Air pollutants cause defects during gametogenesis leading to a drop in reproductive capacities in exposed populations.
New Delhi: Delhi is reeling under extreme levels of pollution currently. The air quality index has reached an all-time high of 451, which is way beyond the acceptable limits.
Such high levels of pollutants can precipitate oxidative stress. The creation of reactive oxygen species (ROS) can cause damage to cellular organs, damage DNA, and damage the cell wall, all of which can lead to decreased egg and sperm quality.
While it is not possible to point to one single pollutant, the combination of particulate matter, heavy metals, and polycyclic aromatic hydrocarbons seem to be the cause behind reduced fertility.
Speaking about this, Dr Hrishikesh D Pai, Director IVF & Infertility at Fortis La Femme Hospital, Delhi & Secretary General of the Federation of Obstetrics and Gynaecological Societies of India said, "Air pollutants cause defects during gametogenesis leading to a drop in reproductive capacities in exposed populations (both human and animals). Exposure to ambient levels of air pollutants are associated with low birth weight, intrauterine growth retardation, prematurity, neonatal death, and decreased fertility in males. Substances such as PCBs (polychlorinated biphenyls) can alter the hormonesystem. The results of a study also indicate that those who breathe in pollutants over time have a higher concentration of free radicals in the blood. This can cause a lower sperm quality even in infertile men."
Adding to this, Dr Nandita Palshetkar, Director, IVF and Infertility at Fortis Bloom IVF Center at La Femme GK 2 and Fortis Hospital Gurgaon & President-elect of the Federation of Obstetrics and Gynaecological Societies of India said, "Infertility among both men and women is rising steadily. Apart from factors such as lifestyle, late pregnancies, and weight issues, pollution is also emerging as a major cause for concern.
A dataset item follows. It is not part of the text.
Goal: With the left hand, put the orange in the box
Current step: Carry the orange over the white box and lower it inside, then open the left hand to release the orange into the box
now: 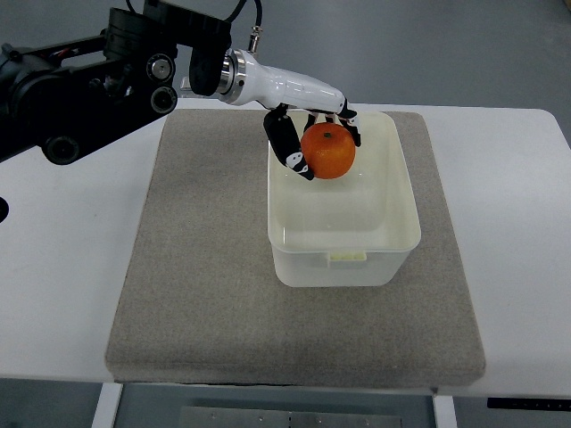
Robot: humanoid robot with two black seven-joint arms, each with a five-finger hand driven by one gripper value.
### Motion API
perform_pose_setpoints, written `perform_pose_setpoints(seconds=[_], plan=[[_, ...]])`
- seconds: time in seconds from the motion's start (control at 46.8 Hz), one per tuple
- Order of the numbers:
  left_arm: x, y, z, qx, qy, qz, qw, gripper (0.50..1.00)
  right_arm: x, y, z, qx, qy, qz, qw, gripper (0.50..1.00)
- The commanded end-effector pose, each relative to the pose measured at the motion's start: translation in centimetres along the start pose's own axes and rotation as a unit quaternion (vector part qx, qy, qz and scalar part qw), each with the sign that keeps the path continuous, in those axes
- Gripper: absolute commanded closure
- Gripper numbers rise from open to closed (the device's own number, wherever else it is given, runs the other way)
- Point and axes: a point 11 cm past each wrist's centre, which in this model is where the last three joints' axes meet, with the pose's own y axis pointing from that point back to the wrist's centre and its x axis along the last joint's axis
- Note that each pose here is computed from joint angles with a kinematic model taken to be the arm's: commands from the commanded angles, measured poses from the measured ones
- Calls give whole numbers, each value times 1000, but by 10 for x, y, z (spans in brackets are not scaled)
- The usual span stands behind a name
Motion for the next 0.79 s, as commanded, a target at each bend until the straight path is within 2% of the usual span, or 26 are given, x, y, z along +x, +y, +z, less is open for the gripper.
perform_pose_setpoints(seconds=[0.0,0.193,0.235,0.321,0.406,0.449,0.513,0.578,0.642,0.77], plan=[[-3,-5,1,8,-5,-4,1000,1000,0,0,0,0,0,0,1000,574],[-20,-20,-3,19,-13,-15,1000,1000,0,0,0,0,0,0,1000,574],[-25,-23,-4,23,-19,-19,999,977,0,0,0,-1,0,0,1000,574],[-32,-28,-4,24,-24,-25,999,892,0,0,1,-1,0,0,1000,574],[-31,-29,-4,25,-22,-20,999,753,0,0,0,0,-1,0,1000,574],[-31,-29,-4,25,-22,-19,999,722,0,0,0,0,0,0,1000,574],[-30,-29,-3,22,-18,-17,999,639,0,0,0,-1,0,0,1000,574],[-30,-29,-3,20,-14,-16,1000,604,0,0,0,0,0,0,1000,574],[-28,-28,-3,19,-11,-12,1000,538,0,0,0,0,0,0,1000,574],[-28,-26,-5,19,-6,-9,1000,521,0,0,0,0,0,0,1000,574]])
Living in cities further exacerbates this risk. Pollutants and the harmful compounds therein can block the effect of estrogen or stimulate the effect of estrogen, and block the effect of androgen hormones in the body, overall leading to a disruption in reproductive hormonal balance and function. Pollution can also alter the expression of certain genes."
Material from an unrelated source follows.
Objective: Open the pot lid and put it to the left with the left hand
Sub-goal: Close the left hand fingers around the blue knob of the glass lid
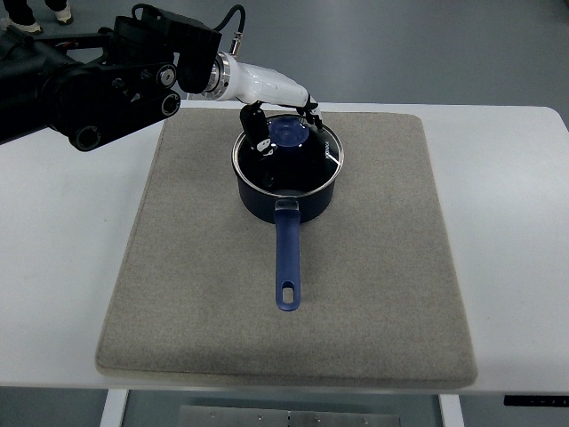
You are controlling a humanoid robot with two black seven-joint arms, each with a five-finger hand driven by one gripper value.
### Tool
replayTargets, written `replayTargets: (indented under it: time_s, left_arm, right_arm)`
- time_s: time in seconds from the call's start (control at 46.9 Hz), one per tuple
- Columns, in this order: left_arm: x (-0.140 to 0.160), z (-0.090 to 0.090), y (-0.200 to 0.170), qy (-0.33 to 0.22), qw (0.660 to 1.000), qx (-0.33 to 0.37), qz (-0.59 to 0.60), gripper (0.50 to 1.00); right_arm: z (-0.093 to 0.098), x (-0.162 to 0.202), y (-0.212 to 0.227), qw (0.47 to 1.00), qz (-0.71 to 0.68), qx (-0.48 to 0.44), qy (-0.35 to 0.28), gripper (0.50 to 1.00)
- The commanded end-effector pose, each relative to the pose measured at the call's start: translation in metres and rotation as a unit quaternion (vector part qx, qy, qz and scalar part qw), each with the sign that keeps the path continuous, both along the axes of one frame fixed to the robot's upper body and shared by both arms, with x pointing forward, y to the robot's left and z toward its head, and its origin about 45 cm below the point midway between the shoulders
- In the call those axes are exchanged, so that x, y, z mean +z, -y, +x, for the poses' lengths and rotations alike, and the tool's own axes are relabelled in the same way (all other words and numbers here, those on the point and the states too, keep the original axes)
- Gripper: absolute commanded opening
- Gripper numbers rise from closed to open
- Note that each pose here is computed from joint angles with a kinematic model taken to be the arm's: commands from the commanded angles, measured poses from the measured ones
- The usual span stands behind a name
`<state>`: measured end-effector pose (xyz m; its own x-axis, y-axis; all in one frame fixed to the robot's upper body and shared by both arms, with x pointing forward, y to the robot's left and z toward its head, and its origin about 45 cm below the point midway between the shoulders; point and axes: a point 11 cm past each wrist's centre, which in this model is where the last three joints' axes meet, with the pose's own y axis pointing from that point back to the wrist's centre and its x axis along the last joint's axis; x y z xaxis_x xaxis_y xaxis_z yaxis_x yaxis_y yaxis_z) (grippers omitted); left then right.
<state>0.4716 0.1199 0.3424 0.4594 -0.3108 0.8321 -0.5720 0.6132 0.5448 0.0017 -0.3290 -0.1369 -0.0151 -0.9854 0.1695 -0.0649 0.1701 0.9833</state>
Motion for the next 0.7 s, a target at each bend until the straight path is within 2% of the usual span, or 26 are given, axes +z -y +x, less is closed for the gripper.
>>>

According to a recent research, living within 200 meters of the main road can increase the risk of infertility by 11%. High levels of air pollution and traffic fumes in the cities can cause fertility issues in women.
This risk is true even when the levels of particulate matter are relatively low. However, the risk increases with pollution levels. Although the human body has its own defence mechanism, external threats such as pollution can still influence reproductive health through inhalation, ocular and dermal contact, ingestion, and vertical and horizontal transfer - all of which can have negative effects on fertility.
Some tips to prevent infertility due to chemical exposure are as follows.
- Be aware of the pollution levels so that you can take appropriate and timely precautions.
- Install an air purifier at home and also some indoor plants that can help reduce the harmful effects of pollution.
- Try using natural household cleaners instead of those laden with chemicals.
- If you must venture out, cover your face with a mask appropriately to avoid inhaling the harmful pollutants.
- Consume a healthy diet that can help flush out toxins from the body. Stay hydrated by drinking plenty of water.